Over the past three years, the commercial market in Los Angeles has grown exponentially, buoyed by the success of Frieze LA, which will open its fifth edition next week. That has led to an influx of New York galleries setting up shop in the city, like Marian Goodman, Lisson, Sean Kelly, James Fuentes, Sargent’s Daughters, and more. But VeneKlasen said this expansion to LA isn’t quite like other recent arrivals.

“A commercial scene for everybody is a wonderful thing, but I would still do it with or without it in a certain sense because I think of this as a long-term project,” VeneKlasen told ARTnews in a phone interview. “I keep saying it’s grafting rather than trying to dominate. I’m interested in taking it in and developing it around the culture of LA.”

He continued, “It didn’t start like, Oh, we’re going to go out to LA and take over LA—it’s not like that. It’s more a way to make interesting projects that fit the layers of culture that are specific to LA. I think there’s a place for us to exist there that’s not just an outpost that shows the artists that you show everywhere else.”

Instead, VeneKlasen pointed out that the gallery represents “all these artists who have history in LA, and LA doesn’t know about their history.” Among those with ties to LA are A.R. Penck, who traveled to Los Angeles for a solo show in 1984 at Ulrike Kantor Gallery; Per Kirkeby, who had two important solo shows at L.A. Louver in 1997 and 2005; or Don Van Vliet (aka Captain Beefheart), who was born and raised in the nearby suburb of Glendale and had one of his last shows mounted during his lifetime at David Kordansky Gallery in 2007.

“Generations have changed, and most of those dealers and collectors are all gone,” VeneKlasen said, noting that younger artists on the gallery’s roster, like Issy Wood and Raphaela Simon, have also expressed interest in showing in LA. “But, I believe there’s a way to graft ourselves back onto LA in a way that’s interesting—interesting for these artists and interesting for LA.”

Another such artist is James Lee Byars, the conceptual artist who featured prominently in the acclaimed 1971 exhibition “Art & Technology” at the Los Angeles County Museum of Art by Maurice Tuchman. Even more curiously, Byars at one point lived in the home of patrons and cofounders of Gemini G.E.L. Stanley and Elyse Grinstein.

“James Lee lived with them, and they let him take over their life in a certain sense. They’d come home from work and find that everything in the house had been moved around because he was doing a Moon Viewing ceremony,” VeneKlasen added.
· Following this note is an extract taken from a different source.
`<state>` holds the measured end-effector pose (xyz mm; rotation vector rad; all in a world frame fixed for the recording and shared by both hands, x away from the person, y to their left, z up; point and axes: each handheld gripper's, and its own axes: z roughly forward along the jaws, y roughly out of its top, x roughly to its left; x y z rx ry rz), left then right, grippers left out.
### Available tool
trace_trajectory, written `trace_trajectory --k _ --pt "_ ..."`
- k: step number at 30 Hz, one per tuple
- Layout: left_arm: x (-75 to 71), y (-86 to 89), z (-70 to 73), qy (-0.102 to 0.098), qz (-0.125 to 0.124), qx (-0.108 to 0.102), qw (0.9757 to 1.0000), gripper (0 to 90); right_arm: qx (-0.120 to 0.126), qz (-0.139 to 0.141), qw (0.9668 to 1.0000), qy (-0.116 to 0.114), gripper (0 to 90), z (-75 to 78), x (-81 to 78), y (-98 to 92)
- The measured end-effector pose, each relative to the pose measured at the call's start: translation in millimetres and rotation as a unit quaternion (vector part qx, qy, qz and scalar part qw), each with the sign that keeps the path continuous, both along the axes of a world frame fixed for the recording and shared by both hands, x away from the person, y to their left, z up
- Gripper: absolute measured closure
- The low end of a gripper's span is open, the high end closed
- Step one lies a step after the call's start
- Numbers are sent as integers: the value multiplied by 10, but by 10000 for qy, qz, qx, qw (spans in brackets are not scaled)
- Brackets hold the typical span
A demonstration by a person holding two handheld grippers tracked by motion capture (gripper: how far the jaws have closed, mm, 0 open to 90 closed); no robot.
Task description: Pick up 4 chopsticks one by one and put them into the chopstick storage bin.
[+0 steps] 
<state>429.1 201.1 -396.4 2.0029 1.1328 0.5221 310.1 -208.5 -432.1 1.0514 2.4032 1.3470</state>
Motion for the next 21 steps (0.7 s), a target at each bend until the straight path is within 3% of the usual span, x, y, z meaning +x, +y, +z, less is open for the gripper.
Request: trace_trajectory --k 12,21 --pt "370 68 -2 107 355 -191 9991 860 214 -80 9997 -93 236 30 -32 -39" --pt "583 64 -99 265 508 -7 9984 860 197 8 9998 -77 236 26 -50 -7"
VeneKlasen also pointed to the beginning days of the gallery’s London space over a decade ago. “We had artists of the gallery who have very little [exhibition] history in the UK, so we started by doing historical shows like we were reinventing a history,” he said. “I think some of that will happen in LA— some historical shows, some shows people will just roll their eyes perhaps I don’t know. But I think artists will find it interesting.”
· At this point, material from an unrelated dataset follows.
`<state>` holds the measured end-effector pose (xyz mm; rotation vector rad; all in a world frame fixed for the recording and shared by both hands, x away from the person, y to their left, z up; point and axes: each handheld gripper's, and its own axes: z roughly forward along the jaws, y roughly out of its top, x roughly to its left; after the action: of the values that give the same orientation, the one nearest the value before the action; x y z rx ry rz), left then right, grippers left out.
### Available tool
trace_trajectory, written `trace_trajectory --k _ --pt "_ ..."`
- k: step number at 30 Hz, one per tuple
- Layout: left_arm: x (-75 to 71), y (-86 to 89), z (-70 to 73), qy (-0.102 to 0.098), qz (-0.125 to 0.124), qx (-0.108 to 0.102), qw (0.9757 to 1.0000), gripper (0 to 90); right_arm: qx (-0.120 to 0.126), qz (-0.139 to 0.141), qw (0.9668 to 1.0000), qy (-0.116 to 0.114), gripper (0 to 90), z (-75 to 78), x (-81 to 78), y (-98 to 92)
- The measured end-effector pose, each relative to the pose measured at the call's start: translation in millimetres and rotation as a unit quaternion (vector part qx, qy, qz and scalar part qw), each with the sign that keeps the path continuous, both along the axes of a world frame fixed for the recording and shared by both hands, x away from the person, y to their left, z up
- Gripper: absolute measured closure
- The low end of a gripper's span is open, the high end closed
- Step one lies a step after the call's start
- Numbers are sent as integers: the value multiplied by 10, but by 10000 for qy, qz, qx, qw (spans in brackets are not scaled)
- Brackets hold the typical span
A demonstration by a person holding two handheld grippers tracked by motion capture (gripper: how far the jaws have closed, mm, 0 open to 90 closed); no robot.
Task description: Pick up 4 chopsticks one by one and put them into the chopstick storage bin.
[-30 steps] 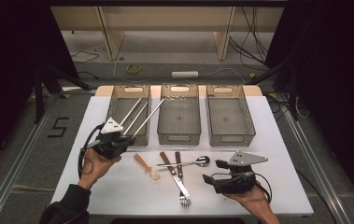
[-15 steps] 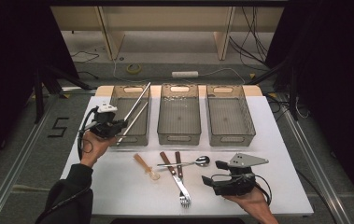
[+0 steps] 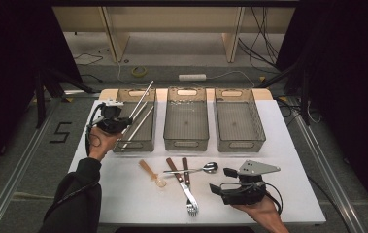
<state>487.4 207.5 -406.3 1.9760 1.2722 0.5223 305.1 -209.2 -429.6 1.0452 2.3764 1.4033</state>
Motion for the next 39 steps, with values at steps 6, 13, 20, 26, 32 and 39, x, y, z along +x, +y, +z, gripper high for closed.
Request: trace_trajectory --k 6,13,20,26,32,39 --pt "116 24 -86 228 42 183 9996 859 -7 4 10000 23 237 -3 5 -6" --pt "178 45 -154 396 86 338 9986 858 -39 55 10000 25 241 -7 5 4" --pt "199 49 -193 485 103 424 9979 856 -60 70 10000 23 243 -10 6 10" --pt "234 42 -228 599 151 442 9971 850 -82 80 9999 33 243 -8 4 13" --pt "217 75 -200 544 312 258 9977 756 -73 96 9999 45 244 -9 3 10" --pt "81 100 -135 508 181 -72 9985 544 -71 92 9999 46 244 -8 4 12"
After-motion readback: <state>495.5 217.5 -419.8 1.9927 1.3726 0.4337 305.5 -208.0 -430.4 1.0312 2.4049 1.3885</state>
A case in point is the inaugural show in LA, which will pair the work of the 19th-century French painter Pierre Puvis de Chavannes, who has been influential to artists for generations like Picasso, with Markus Lüpertz, who is represented by the gallery. (The exhibition will also include loans from museums and private collections of Puvis de Chavannes works.)

In an email, Treut, the director of the LA space, described the city as being “incredibly open and collaborative,” which the new Werner location will aim to embrace. “Each Michael Werner Gallery location has a personality unique to its particular city, and the LA gallery reflects that intentionality. The first show sets the tone for the program as a whole, which will bring compelling discoveries or rediscoveries to Los Angeles.”

VeneKlasen added, “So many painters I know are excited and interested in Puvis de Chavannes. Markus is 85 years old, and he’s a source for a lot of young painters. So I think it’s an interesting place to start.”